(Records from a data collection)
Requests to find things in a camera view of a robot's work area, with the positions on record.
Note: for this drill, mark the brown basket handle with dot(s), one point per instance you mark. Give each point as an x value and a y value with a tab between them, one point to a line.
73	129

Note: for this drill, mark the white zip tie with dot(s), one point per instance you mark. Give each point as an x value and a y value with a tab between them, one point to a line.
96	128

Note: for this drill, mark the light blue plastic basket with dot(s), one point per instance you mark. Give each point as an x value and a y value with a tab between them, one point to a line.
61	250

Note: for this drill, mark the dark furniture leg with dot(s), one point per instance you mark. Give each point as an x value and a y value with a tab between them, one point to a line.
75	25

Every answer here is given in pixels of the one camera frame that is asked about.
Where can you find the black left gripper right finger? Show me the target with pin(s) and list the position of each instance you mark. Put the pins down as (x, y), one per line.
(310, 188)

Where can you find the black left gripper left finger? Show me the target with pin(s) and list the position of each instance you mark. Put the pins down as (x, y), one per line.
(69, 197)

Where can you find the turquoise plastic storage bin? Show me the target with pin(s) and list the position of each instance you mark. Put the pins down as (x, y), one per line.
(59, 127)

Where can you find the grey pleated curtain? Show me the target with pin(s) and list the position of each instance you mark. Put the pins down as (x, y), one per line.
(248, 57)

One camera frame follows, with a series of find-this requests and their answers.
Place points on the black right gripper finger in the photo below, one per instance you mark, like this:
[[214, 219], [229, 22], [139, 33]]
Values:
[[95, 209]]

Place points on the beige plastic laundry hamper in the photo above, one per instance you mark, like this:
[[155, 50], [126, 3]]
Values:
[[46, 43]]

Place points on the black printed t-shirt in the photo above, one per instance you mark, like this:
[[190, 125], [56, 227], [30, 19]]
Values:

__Exercise__.
Using the entries above, state how many lines contain the string "photo"; the number is all that is needed.

__Solution to the exercise__.
3